Как-то Ольга появилась на нашем пролете. Смотрю: стоит на цыпочках, задрала голову и гримасничает-перемигивается с крановщиком. Немец сидел в кабинке, ел бутерброды и пил кофе. Как раз был обеденный перерыв.
– Герр, дай хоть вот столечко, – показывала она на пальцах. – Дай, герр!
Немец подтянул крюк вверх, приспособил на него сверток с бутербродом и опустил его Ольге.
– Данке шён, данке шён, – заприплясывала Ольга. – Хорошенький герр!
Я не выдержала, подошла к ней:
– Как тебе не стыдно! Ты позоришь советскую молодёжь. Унижаешься, прыгаешь, как собачка. За подачку!
– Кончай свою пропаганду! – презрительно скривилась Ольга. – Если хочешь жить, то держи язык за зубами. Знаем, кем ты была, комсомольская активистка, – завтра в гестапо будешь, поняла?
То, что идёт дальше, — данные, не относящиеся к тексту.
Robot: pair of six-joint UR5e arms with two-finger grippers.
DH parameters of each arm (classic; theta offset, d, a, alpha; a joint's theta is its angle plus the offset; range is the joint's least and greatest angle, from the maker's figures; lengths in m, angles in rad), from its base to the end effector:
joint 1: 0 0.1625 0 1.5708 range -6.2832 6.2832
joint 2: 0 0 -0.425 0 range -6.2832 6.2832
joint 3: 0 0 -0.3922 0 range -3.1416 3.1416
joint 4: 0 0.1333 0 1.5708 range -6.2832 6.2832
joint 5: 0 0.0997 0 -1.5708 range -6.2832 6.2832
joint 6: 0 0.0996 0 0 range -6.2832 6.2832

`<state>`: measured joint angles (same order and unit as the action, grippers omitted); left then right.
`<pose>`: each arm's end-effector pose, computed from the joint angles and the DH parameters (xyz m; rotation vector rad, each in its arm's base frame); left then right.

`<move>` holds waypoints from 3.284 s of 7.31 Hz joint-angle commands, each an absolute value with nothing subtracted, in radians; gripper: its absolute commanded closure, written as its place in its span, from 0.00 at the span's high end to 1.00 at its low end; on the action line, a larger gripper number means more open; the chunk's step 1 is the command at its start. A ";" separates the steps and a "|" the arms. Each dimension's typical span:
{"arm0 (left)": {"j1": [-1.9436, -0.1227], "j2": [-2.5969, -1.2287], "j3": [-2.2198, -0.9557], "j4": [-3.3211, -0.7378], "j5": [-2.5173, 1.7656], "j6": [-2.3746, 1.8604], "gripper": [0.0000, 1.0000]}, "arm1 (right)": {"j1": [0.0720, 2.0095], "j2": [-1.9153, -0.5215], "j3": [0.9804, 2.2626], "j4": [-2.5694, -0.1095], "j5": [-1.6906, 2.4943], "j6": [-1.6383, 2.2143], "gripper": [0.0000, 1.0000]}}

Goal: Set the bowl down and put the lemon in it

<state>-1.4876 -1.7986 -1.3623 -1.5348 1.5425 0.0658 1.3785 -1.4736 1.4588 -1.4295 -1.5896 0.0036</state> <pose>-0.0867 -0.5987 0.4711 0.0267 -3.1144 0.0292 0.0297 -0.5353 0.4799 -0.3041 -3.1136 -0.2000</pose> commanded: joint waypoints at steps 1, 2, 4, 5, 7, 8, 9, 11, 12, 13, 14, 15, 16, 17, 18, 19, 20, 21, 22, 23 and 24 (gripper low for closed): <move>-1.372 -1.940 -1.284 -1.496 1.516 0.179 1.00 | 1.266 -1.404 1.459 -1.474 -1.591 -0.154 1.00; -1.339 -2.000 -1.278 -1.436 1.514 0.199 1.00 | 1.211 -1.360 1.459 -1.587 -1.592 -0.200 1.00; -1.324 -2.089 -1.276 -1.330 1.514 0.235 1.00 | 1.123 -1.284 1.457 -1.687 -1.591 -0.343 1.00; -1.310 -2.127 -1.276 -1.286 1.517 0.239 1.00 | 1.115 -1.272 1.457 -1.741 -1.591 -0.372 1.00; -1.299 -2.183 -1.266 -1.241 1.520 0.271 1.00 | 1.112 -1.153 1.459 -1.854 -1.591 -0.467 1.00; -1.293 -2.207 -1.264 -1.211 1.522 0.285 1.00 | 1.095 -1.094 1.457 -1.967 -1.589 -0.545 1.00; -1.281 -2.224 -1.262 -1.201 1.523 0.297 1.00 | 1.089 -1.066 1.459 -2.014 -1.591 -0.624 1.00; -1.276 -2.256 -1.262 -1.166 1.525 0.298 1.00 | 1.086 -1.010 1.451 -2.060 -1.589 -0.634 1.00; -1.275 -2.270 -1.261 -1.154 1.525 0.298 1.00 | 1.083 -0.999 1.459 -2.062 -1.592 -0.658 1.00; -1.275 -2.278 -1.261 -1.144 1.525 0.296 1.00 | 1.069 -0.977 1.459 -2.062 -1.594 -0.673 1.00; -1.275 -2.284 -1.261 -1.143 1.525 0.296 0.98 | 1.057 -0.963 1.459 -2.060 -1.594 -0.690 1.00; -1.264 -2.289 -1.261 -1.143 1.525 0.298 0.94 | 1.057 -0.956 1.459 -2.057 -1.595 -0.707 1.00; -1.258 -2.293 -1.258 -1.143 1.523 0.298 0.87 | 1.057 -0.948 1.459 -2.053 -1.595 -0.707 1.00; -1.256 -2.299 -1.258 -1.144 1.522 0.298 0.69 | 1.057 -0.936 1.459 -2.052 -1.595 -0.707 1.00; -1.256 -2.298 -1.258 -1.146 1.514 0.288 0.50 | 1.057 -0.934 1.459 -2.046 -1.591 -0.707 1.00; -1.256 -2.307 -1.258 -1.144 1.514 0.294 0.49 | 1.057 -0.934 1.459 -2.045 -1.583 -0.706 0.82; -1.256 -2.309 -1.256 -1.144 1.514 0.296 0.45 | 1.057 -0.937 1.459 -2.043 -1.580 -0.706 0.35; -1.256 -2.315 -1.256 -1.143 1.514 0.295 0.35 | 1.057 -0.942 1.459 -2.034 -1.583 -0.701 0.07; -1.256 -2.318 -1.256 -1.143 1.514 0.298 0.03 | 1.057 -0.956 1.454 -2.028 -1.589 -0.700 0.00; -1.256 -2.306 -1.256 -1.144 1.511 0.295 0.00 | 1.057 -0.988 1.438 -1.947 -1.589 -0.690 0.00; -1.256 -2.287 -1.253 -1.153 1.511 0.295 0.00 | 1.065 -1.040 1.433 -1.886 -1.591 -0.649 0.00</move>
Я опешила и молча смотрела ей вслед. Вот ты какая! А ведь я завидовала её храбрости. Она не боялась собак, на спор ходила ночью на кладбище, выдерживала двадцать ударов ремнём по ладони, а у меня при первом на глаза набегали слёзы. Все сверстники обожали Ольгу за её героизм. Мы ведь по восторженной своей глупости устраивали себе разные испытания – на тот случай, если будет война и мы попадём на пытки к врагу. Начитались Аркадия Гайдара и «репетировали».
Ольга выдерживала испытания, закусив губы до крови. «И не больно, ни капельки не больно», – упрямо повторяла она, приплясывая от боли.
И вот:»… Завтра в гестапо будешь!» Кто бы мог подумать, что Ольга способна такое сказать!
Мне всю ночь снились какие-то лихорадочные сны. Вот Ольга сидит на высокой вишне, рвёт спелые ягоды, косточки выплевывает далеко в пыль. Мы стоим под вишней, смотрим на неё. Мимо идёт мать Ольги. Она хромает. У неё от рождения одна нога в коленке согнута, короче другой. Потому она и прыгает, как подбитая ворона.